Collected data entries
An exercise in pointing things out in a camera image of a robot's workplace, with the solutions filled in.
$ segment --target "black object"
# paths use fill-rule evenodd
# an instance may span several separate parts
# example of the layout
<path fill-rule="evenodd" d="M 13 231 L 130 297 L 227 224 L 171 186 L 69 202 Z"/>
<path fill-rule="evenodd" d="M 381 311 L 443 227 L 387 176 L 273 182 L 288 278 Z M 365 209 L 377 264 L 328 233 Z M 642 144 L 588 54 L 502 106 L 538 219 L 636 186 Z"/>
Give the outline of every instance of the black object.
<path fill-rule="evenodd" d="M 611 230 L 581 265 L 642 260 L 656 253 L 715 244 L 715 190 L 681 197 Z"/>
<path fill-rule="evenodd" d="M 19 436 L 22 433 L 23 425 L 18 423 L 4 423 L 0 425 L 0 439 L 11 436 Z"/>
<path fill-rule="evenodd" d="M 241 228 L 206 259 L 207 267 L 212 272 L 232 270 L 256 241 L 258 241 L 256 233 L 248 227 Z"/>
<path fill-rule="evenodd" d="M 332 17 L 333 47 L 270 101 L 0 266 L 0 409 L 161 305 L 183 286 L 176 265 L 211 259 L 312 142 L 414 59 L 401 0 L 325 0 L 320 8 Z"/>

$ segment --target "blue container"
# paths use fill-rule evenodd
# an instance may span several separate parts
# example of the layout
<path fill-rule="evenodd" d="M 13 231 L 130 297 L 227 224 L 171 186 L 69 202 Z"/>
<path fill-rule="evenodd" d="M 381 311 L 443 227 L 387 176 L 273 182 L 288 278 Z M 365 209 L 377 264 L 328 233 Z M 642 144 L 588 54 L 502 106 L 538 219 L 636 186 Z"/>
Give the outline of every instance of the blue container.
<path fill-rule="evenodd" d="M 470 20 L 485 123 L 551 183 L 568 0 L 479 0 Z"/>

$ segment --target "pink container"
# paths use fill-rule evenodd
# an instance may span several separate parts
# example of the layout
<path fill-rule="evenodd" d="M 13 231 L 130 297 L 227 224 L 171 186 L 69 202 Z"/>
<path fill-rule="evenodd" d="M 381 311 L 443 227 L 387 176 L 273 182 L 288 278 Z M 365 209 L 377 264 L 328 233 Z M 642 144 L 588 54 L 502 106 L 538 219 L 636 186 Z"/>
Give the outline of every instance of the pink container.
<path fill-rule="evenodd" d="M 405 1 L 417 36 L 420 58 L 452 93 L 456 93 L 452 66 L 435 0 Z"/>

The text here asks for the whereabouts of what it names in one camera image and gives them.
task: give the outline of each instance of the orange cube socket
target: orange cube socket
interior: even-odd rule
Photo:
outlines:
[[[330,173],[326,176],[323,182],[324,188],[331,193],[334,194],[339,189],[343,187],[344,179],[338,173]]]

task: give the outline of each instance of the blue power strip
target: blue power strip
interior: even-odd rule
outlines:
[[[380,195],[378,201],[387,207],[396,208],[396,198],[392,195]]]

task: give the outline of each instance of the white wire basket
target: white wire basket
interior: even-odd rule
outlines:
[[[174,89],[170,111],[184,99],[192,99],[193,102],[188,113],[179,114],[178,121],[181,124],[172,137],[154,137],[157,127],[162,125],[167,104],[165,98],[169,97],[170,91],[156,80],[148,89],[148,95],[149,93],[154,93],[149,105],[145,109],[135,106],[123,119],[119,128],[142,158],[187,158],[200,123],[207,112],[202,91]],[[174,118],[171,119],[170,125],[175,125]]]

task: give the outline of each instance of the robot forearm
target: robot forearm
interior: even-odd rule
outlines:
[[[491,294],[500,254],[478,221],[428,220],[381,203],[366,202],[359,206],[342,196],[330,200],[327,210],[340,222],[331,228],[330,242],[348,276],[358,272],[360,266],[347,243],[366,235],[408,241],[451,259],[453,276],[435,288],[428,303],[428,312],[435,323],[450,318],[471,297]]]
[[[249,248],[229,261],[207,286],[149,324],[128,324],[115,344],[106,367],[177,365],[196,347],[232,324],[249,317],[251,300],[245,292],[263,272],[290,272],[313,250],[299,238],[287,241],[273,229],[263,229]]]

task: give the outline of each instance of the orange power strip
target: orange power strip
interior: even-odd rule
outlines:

* [EXERCISE PROMPT] Copy every line of the records, leaving nothing out.

* [RESPONSE BOX]
An exercise in pointing things out in a camera image of a robot's workplace, with the solutions filled in.
$ segment --target "black object"
# paths use fill-rule evenodd
# an instance may span several separate parts
# example of the layout
<path fill-rule="evenodd" d="M 13 231 L 130 297 L 227 224 L 171 186 L 69 202 Z"/>
<path fill-rule="evenodd" d="M 381 311 L 443 227 L 387 176 L 273 182 L 288 278 Z M 365 209 L 377 264 L 328 233 Z M 642 144 L 588 54 L 502 106 L 538 219 L 636 186 Z"/>
Give the outline of every instance of the black object.
<path fill-rule="evenodd" d="M 611 230 L 581 265 L 642 260 L 656 253 L 715 244 L 715 190 L 681 197 Z"/>
<path fill-rule="evenodd" d="M 19 436 L 22 433 L 23 425 L 18 423 L 4 423 L 0 425 L 0 439 L 11 436 Z"/>
<path fill-rule="evenodd" d="M 241 228 L 206 259 L 207 267 L 212 272 L 232 270 L 256 241 L 258 241 L 256 233 L 248 227 Z"/>
<path fill-rule="evenodd" d="M 332 17 L 333 47 L 270 101 L 0 266 L 0 409 L 161 305 L 183 286 L 176 265 L 211 259 L 312 142 L 414 59 L 401 0 L 325 0 L 320 8 Z"/>

$ segment --target "blue container"
# paths use fill-rule evenodd
# an instance may span several separate parts
# example of the layout
<path fill-rule="evenodd" d="M 13 231 L 130 297 L 227 224 L 171 186 L 69 202 Z"/>
<path fill-rule="evenodd" d="M 381 311 L 443 227 L 387 176 L 273 182 L 288 278 Z M 365 209 L 377 264 L 328 233 Z M 642 144 L 588 54 L 502 106 L 538 219 L 636 186 Z"/>
Give the outline of every instance of the blue container.
<path fill-rule="evenodd" d="M 470 20 L 485 123 L 551 183 L 568 0 L 479 0 Z"/>

$ segment --target "pink container"
# paths use fill-rule evenodd
# an instance may span several separate parts
# example of the layout
<path fill-rule="evenodd" d="M 13 231 L 130 297 L 227 224 L 171 186 L 69 202 Z"/>
<path fill-rule="evenodd" d="M 381 311 L 443 227 L 387 176 L 273 182 L 288 278 Z M 365 209 L 377 264 L 328 233 Z M 642 144 L 588 54 L 502 106 L 538 219 L 636 186 Z"/>
Give the outline of every instance of the pink container.
<path fill-rule="evenodd" d="M 405 1 L 417 36 L 420 58 L 452 93 L 456 93 L 452 66 L 435 0 Z"/>

The text here asks for the whereabouts of what it names in one camera image and gives them.
task: give the outline of each instance of the orange cube socket
target: orange cube socket
interior: even-odd rule
Photo:
outlines:
[[[330,173],[326,176],[323,182],[324,188],[331,193],[334,194],[339,189],[343,187],[344,179],[338,173]]]

task: give the outline of each instance of the blue power strip
target: blue power strip
interior: even-odd rule
outlines:
[[[380,195],[378,201],[387,207],[396,208],[396,198],[392,195]]]

task: give the outline of each instance of the white wire basket
target: white wire basket
interior: even-odd rule
outlines:
[[[174,89],[170,111],[184,99],[192,99],[193,102],[188,113],[179,114],[178,121],[181,124],[172,137],[154,137],[157,127],[162,125],[167,104],[165,98],[169,97],[170,91],[156,80],[148,89],[148,95],[149,93],[154,93],[149,105],[145,109],[135,106],[123,119],[119,128],[142,158],[187,158],[200,123],[207,112],[202,91]],[[174,118],[171,119],[170,125],[175,125]]]

task: give the outline of each instance of the robot forearm
target: robot forearm
interior: even-odd rule
outlines:
[[[491,294],[500,254],[478,221],[428,220],[381,203],[366,202],[359,206],[342,196],[330,200],[327,210],[340,222],[331,228],[330,242],[348,276],[358,272],[360,266],[347,243],[366,235],[408,241],[451,259],[453,276],[435,288],[428,303],[428,312],[435,323],[450,318],[471,297]]]
[[[249,248],[229,261],[207,286],[149,324],[128,324],[115,344],[106,367],[177,365],[196,347],[232,324],[249,317],[251,300],[245,292],[263,272],[290,272],[313,250],[299,238],[287,241],[273,229],[263,229]]]

task: give the outline of each instance of the orange power strip
target: orange power strip
interior: even-odd rule
outlines:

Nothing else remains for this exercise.